Волосья заправил пучком в ворованный граненый стакан, на дне которого еще осталось «живительное» с давней гулянки на Егория — пусть отпиваются. (Свой стакан, по старинному уставу, положен каждому лешаку, но часто теряют.) Когда волосья настоялись на «крепком», затеяли между собой грызню, и все норовили выползти — поискать, к чему бы присосаться? — взялся рассаживать их ребятенку по плечам. Разве дело — лысый лешак? Еще скажут — больного к хозяйству приваживает! Такому, мол, на собственный удел нечего и зыриться.
Ребятенок ойкал, когда волосья вгрызались в кожу, укоренялись и обустраивались. Вживлял, чтобы мог чуять плохое. Давление мысли надо волосом чувствовать. Дернул один (проверить), поддался, остальные негодующе зашевелились и стали углубляться. А волос — зараза! — обвился вокруг пальца и ужалил. Сдернул, бросил, стал втаптывать в землю. Потом сообразил, что не надо бы. Но ушел, гад, уж и ковырялись вдвоем, рыхлили, просеивали, потому как обязательно надо найти, иначе теперь в этих местах на земле не спать — рано или поздно найдет волос обидчика и отомстит.
Но это все дела семейные… Приятное было и огорчительное было. Из огорчительного, то главное, что не хотело дитя человеческое расти вкривь-вкось, хотя научил–таки многому: как правильно припадать на ногу, держать голову ниже плеч, чтобы шеи не было вовсе, чтоб думалось, будто крепко она насажена на туловище, так крепко, что и оторвать нельзя, как зеленое различать, как… Тут всего и не перечислишь.

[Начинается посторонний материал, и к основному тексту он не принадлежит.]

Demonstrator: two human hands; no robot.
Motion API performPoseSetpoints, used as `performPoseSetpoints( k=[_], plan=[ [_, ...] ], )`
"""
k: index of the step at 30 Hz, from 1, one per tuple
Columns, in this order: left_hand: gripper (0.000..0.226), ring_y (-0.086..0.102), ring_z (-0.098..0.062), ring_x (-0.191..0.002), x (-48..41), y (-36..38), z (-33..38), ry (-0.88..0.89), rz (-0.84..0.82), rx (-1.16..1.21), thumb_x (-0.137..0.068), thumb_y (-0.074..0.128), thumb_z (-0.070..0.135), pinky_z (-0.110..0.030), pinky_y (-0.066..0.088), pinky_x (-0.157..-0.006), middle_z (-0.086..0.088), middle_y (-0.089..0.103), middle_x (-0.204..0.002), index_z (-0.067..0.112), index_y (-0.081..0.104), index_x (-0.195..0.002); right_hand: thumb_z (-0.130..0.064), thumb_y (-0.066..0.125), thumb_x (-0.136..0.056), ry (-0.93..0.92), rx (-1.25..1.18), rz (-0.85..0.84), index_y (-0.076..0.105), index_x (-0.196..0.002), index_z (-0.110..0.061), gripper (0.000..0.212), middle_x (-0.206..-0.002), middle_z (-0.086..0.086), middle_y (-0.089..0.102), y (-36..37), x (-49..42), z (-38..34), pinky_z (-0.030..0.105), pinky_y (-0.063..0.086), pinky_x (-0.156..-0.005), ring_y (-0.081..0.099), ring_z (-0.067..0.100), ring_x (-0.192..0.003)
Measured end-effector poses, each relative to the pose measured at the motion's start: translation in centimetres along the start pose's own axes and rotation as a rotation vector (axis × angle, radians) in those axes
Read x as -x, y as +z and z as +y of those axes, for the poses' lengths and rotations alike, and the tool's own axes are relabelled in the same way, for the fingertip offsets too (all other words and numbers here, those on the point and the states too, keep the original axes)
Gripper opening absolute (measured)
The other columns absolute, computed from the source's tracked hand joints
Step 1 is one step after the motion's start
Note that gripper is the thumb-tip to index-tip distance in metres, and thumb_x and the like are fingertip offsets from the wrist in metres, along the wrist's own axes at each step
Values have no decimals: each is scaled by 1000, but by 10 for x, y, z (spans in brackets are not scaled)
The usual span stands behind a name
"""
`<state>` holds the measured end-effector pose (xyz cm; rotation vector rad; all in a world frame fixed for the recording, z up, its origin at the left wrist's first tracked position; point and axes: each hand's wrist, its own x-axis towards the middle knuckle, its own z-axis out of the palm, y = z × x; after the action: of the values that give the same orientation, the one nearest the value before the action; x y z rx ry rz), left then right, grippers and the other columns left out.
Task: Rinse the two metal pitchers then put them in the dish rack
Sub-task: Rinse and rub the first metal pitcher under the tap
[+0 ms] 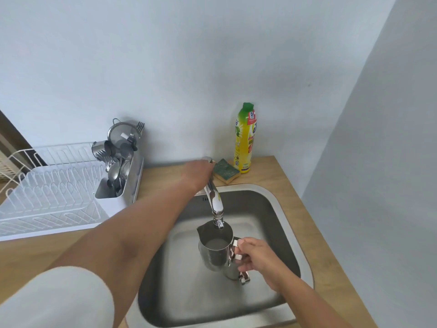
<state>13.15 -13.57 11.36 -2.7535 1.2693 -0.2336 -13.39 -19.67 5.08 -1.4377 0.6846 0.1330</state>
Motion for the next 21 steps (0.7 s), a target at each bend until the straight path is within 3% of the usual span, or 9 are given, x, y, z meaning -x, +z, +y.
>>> performPoseSetpoints(
  k=[11, 21],
  plan=[
    [23, 68, -32, -91, -9, -2, -4, 70, -32, -167, -94, 50, 5, -34, 40, -63, -9, 70, -101, 10, 67, -108, -21, 50, -100, -19, -8, -27, 65, -69, -17, 35, -80, 2, 61, -5, -9, 3, 36, 55, -74, 61, 25, -77],
    [33, 68, -32, -93, -19, -3, -9, 16, -20, -136, -89, 49, -1, -32, 42, -64, -8, 71, -101, 16, 68, -110, -20, 51, -100, -4, -29, -18, 66, -70, -16, 33, -79, 2, 62, -6, -13, 7, 38, 57, -75, 61, 25, -77]
  ],
)
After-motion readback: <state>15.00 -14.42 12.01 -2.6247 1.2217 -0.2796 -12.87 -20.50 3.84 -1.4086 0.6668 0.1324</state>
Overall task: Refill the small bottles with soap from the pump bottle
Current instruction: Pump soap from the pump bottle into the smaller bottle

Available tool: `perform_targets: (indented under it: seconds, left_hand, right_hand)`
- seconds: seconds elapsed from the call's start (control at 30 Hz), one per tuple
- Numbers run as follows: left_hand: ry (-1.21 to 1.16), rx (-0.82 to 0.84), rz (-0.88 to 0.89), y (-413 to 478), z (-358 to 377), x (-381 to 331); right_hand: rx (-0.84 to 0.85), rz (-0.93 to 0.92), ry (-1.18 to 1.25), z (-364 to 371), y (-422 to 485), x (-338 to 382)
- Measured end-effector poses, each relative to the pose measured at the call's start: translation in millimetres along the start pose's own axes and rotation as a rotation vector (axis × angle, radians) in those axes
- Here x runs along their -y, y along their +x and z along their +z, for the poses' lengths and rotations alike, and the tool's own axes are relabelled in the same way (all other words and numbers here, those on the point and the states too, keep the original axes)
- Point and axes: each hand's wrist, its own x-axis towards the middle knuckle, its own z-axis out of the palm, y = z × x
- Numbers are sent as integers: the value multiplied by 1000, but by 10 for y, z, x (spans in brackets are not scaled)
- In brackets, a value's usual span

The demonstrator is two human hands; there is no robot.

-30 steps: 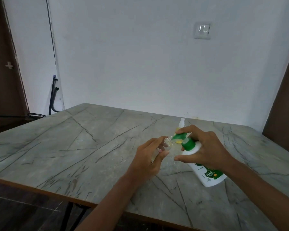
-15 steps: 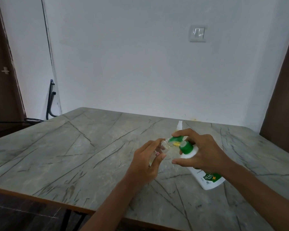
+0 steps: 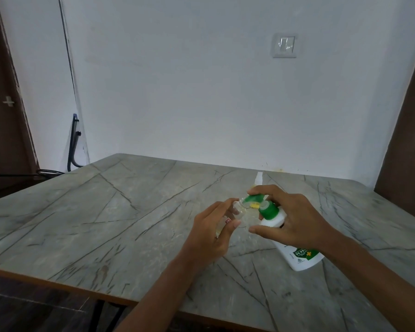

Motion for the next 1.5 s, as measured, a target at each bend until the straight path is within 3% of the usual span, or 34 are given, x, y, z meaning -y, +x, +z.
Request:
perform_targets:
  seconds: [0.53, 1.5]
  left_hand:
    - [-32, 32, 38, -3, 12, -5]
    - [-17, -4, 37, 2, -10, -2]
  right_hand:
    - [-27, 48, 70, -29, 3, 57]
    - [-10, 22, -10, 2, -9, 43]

А когда приемыш справился с медведем-погодком и лешак уже решил, что ребятенок не совсем безнадежен, случилось худое…
Пришел гость.
Лезвием ножа чистил редкие желтые зубы, цеплял, разглядывал толком непрожеванные кусочки жесткого волокнистого мяса. Иные смахивал щелчком ногтя, другие, рассмотрев тщательно, считал пригодными и совал обратно под верхнюю губу, где прижимал языком. Кусочки с ножа сбивал ловко, точно — попадая в голову ребятенка, что говорило об изрядной практике подобных дел. Лицом был мят и резан, умом недалек. Нижняя губа усечена, рвана, словно откушена чужими зубами более страшными, чем своими, а может оторвана кривым осколком на последней войне, тоже последним, вялым, что ударил на излете, а иначе срезал бы всю голову и… это было бы хорошо.

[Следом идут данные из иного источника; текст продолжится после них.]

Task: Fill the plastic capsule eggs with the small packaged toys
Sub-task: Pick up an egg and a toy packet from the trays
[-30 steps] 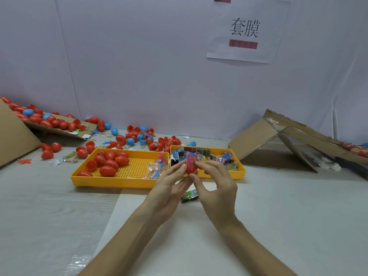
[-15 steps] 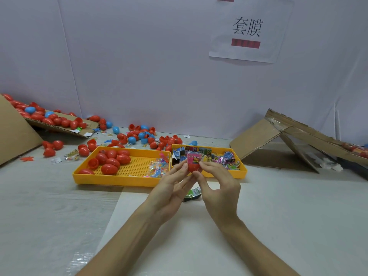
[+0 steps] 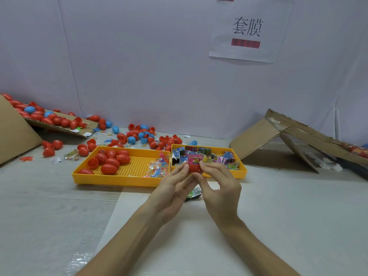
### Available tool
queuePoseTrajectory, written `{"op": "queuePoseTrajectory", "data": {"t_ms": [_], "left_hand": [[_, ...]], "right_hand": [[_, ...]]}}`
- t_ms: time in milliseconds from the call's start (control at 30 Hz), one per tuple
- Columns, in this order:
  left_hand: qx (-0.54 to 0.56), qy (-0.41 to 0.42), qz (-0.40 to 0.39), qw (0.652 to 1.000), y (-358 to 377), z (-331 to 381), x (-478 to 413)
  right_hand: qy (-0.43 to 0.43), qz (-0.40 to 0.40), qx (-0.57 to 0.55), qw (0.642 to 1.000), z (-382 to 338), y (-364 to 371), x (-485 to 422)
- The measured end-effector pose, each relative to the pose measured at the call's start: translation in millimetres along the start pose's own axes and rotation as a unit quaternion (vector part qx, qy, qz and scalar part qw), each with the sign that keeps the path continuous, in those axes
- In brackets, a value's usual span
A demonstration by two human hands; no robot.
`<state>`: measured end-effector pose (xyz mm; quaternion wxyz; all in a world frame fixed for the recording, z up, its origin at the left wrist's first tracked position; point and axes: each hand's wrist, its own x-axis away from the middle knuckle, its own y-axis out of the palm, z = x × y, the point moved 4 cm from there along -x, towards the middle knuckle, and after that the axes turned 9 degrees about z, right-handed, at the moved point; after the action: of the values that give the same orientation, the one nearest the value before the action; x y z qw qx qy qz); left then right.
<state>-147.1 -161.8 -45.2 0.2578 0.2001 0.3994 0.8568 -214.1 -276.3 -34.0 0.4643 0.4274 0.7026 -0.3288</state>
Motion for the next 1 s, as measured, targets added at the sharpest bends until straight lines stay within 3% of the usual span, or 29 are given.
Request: {"op": "queuePoseTrajectory", "data": {"t_ms": [200,367,1000], "left_hand": [[-0.050,0.016,-0.025,0.998,2,3,3],[-0.060,0.010,-0.003,0.998,0,4,1],[-0.082,0.004,-0.008,0.997,-2,0,-1]], "right_hand": [[0.008,-0.013,-0.001,1.000,0,1,-2],[0.018,-0.045,-0.018,0.999,-1,5,-3],[0.040,-0.035,-0.038,0.998,8,4,-3]]}}
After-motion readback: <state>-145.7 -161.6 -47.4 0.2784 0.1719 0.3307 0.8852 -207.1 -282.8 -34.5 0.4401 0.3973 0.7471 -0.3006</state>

Черти ли принесли этого прохожего, что сказал, будто ребятенок… не мальчик?
Лешак после ответа (который не заржавел), поднял ребенка за ногу (чего раньше не делал), потом взял за вторую, посмотрел, сравнил с тем, что у самого имелось, и понял, что покойник не ошибся.
Сказать, что лешак расстроился, значит, ничего не сказать. Иные от расстройства способны половину собственного урочища выкорчевать. И этот потемнел, и совсем уж было решил размотать неправильного ребятенка, да оприходовать о ближайшую сосну головой, но что-то заскреблось внутри, не дало. Сунул подмышку и пошел…
Долго ковылял, и молчал (за всю дорогу — ни полслова), да и ребятенок не шевельнулся. Дотопал до места, где край леса цепляла неправильная людская «путила». Там ребятенка вынул, выставил, направил и… дал такого «леща», отчего того вынесло в самый ее центр. Сам отступил в лес и тут же, от всех расстройств, растекся большой кочкой — завалился в спячку — теперь пинай не пинай… Эх!
Говорят, ребятенок не ушел сразу, еще пару дней лежал поверх, но все чаще поглядывал на дорогу, на то любопытное, что по ней иногда двигалось — непонятно куда и непонятно откуда, а напоследок попинал кочку ногами от души, со слезами… потом отшагнул назад, отвернулся и уже больше не оборачивался.